- **Task objective**
Lines below that include the word "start" should each be copied.

- **Material for the task**

/---

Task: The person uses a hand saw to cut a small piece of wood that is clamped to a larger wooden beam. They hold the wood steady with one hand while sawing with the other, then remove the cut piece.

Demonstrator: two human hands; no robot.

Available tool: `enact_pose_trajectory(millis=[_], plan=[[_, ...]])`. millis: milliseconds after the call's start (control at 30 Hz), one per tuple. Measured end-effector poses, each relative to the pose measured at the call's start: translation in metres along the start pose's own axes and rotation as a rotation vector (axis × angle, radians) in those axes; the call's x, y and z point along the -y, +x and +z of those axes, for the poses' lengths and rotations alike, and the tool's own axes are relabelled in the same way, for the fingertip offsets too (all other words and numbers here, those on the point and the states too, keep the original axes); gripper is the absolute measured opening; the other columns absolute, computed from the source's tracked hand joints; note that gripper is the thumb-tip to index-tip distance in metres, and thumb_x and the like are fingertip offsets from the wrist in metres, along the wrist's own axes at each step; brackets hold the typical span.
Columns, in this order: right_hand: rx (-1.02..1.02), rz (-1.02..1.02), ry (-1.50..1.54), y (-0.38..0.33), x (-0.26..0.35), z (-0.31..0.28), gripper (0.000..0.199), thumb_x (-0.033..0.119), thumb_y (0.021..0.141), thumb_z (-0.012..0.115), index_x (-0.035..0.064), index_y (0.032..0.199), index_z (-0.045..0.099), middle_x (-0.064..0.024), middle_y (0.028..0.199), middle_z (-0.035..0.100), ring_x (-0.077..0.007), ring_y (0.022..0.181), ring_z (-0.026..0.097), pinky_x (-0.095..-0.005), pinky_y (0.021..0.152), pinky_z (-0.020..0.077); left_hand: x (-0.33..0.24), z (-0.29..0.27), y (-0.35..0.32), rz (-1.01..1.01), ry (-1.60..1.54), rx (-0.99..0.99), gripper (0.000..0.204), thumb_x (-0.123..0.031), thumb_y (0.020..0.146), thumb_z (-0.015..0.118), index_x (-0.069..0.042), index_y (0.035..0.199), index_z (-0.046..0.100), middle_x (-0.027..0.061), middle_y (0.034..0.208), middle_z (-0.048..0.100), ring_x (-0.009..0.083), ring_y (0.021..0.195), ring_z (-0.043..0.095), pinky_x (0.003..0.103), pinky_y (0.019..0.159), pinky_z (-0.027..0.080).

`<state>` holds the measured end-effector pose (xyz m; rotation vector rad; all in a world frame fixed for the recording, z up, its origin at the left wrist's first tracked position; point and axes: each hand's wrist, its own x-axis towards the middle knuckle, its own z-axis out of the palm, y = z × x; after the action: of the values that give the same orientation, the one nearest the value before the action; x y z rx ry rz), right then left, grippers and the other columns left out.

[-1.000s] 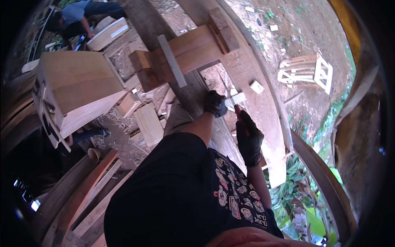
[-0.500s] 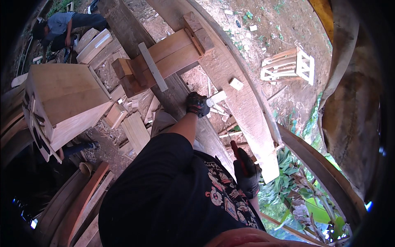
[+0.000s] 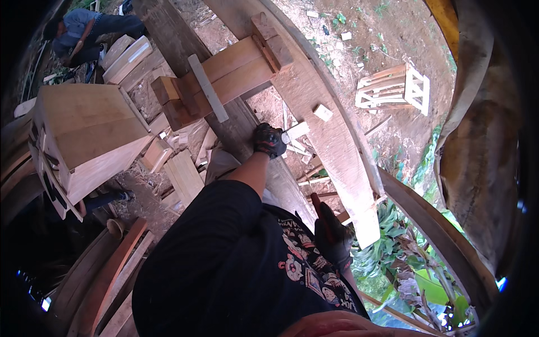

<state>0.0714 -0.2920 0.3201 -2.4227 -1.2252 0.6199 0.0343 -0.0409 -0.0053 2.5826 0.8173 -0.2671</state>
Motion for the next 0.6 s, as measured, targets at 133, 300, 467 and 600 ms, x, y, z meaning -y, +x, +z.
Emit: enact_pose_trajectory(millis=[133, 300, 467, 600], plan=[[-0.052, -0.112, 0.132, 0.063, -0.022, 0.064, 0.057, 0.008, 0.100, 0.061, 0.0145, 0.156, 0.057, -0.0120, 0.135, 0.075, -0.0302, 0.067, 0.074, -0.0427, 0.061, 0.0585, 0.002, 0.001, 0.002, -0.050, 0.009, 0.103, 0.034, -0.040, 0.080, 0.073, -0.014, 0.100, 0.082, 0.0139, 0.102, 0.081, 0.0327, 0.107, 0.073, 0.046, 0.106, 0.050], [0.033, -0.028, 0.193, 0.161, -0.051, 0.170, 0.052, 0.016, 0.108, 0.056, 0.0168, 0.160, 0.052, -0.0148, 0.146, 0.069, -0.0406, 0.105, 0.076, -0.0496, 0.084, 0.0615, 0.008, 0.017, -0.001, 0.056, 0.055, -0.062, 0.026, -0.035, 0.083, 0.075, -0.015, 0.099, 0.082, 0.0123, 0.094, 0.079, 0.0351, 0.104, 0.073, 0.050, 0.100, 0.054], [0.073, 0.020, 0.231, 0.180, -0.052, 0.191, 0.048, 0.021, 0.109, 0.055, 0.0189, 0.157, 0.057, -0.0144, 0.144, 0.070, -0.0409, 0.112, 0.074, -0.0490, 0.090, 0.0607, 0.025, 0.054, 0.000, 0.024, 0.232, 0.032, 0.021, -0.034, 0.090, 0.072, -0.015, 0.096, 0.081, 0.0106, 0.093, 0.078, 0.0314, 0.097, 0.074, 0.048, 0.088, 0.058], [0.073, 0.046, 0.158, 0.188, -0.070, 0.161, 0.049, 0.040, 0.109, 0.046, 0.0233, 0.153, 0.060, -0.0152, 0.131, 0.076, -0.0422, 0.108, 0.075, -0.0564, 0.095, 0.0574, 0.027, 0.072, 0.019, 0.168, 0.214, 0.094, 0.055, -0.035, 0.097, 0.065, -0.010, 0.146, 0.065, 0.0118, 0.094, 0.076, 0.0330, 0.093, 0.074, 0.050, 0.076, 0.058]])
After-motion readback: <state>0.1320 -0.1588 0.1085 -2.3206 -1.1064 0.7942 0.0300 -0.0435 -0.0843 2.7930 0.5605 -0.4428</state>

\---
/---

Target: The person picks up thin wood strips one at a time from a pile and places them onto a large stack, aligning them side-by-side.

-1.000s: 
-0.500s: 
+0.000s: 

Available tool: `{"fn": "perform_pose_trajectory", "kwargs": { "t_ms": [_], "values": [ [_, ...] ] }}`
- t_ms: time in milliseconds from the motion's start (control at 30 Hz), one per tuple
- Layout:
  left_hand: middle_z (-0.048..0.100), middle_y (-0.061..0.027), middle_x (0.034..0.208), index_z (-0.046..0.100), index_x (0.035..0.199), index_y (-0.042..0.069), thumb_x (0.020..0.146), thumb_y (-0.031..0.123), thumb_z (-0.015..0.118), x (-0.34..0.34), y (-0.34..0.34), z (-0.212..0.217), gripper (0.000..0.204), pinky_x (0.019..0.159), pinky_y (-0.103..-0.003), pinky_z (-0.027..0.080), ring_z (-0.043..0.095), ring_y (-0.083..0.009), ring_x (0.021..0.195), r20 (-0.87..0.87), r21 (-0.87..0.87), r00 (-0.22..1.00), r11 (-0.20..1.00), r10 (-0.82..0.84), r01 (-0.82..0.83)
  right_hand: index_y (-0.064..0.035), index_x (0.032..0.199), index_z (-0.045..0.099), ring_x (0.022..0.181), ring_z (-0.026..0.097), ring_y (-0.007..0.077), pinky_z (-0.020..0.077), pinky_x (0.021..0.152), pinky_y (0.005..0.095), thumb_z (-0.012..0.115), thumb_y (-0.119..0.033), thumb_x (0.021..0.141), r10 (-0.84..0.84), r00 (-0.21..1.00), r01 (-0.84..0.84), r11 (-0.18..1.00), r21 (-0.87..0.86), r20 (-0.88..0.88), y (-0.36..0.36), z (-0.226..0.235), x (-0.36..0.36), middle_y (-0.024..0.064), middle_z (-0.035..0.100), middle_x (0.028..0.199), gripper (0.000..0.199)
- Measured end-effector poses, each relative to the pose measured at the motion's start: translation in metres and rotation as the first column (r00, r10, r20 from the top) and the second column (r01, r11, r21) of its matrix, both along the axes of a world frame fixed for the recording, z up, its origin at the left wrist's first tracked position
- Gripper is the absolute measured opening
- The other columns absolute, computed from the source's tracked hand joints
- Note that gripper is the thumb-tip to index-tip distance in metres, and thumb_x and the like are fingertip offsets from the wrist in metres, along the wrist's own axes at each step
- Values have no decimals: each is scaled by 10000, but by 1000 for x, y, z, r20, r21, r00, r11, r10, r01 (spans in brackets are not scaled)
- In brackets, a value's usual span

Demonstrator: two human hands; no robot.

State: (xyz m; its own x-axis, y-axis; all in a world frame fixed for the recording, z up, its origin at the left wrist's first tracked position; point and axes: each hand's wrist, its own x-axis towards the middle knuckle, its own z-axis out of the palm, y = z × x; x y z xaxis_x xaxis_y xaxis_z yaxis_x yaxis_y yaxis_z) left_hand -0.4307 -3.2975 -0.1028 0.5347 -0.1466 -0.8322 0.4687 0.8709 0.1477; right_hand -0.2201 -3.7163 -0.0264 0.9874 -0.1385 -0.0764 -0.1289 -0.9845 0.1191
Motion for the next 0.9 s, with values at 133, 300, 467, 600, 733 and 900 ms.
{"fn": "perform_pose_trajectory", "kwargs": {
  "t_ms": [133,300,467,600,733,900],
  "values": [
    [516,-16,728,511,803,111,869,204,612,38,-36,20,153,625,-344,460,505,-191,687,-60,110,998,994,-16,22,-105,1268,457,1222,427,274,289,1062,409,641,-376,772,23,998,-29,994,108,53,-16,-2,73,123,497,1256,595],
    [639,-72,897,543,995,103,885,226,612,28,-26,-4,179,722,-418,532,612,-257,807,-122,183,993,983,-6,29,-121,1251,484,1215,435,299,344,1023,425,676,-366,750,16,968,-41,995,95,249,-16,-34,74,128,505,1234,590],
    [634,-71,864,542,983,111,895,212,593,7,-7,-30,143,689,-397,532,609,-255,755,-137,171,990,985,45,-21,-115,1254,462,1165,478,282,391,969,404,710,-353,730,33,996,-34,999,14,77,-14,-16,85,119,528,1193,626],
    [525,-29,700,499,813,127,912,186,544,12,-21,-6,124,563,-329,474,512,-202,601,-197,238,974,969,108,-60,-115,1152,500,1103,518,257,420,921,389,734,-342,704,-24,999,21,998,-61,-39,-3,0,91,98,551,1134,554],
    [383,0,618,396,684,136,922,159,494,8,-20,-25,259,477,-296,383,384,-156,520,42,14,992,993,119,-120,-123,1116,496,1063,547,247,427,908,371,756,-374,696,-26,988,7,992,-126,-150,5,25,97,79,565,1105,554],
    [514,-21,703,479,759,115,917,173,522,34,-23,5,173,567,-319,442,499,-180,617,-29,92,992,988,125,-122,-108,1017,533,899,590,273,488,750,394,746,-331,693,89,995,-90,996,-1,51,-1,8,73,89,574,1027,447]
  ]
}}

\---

- **Answer**
Available tool: `enact_pose_trajectory(millis=[_], plan=[[_, ...]])`. millis: milliseconds after the call's start (control at 30 Hz), one per tuple. Measured end-effector poses, each relative to the pose measured at the call's start: translation in metres along the start pose's own axes and rotation as a rotation vector (axis × angle, radians) in those axes; the call's x, y and z point along the -y, +x and +z of those axes, for the poses' lengths and rotations alike, and the tool's own axes are relabelled in the same way, for the fingertip offsets too (all other words and numbers here, those on the point and the states too, keep the original axes); gripper is the absolute measured opening; the other columns absolute, computed from the source's tracked hand joints; note that gripper is the thumb-tip to index-tip distance in metres, and thumb_x and the like are fingertip offsets from the wrist in metres, along the wrist's own axes at each step; brackets hold the typical span.
- t_ms: time in milliseconds from the motion's start (control at 30 Hz), one per tuple
- Measured end-effector poses, each relative to the pose measured at the motion's start: translation in metres and rotation as the first column (r00, r10, r20 from the top) and the second column (r01, r11, r21) of its matrix, both along the axes of a world frame fixed for the recording, z up, its origin at the left wrist's first tracked position

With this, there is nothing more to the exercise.